TASK DETAILS:
Exclude the images, then return every line below exactly as written.

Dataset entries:
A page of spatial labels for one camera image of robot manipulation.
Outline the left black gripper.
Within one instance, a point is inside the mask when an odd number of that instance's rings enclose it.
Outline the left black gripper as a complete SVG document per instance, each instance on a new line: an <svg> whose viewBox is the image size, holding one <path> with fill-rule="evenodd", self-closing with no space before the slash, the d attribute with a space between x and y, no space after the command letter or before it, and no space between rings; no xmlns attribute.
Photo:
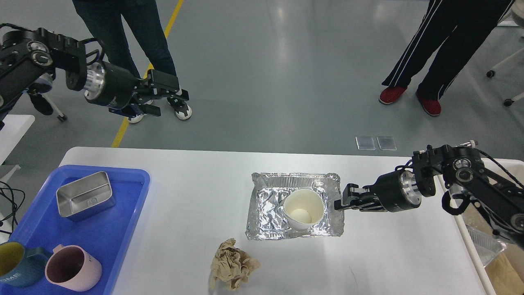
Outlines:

YOUR RESPONSE:
A page of spatial labels for one camera image of robot manipulation.
Outline the left black gripper.
Within one instance, a point is inside the mask when an odd number of that instance's rings enclose it.
Outline the left black gripper as a complete SVG document per instance, each instance on a new line: an <svg> whose viewBox is the image size, holding one <path> with fill-rule="evenodd", self-closing with no space before the slash, the d attribute with a space between x and y, no space after the command letter or before it, and no space between rings; no xmlns attribute.
Photo:
Outlines:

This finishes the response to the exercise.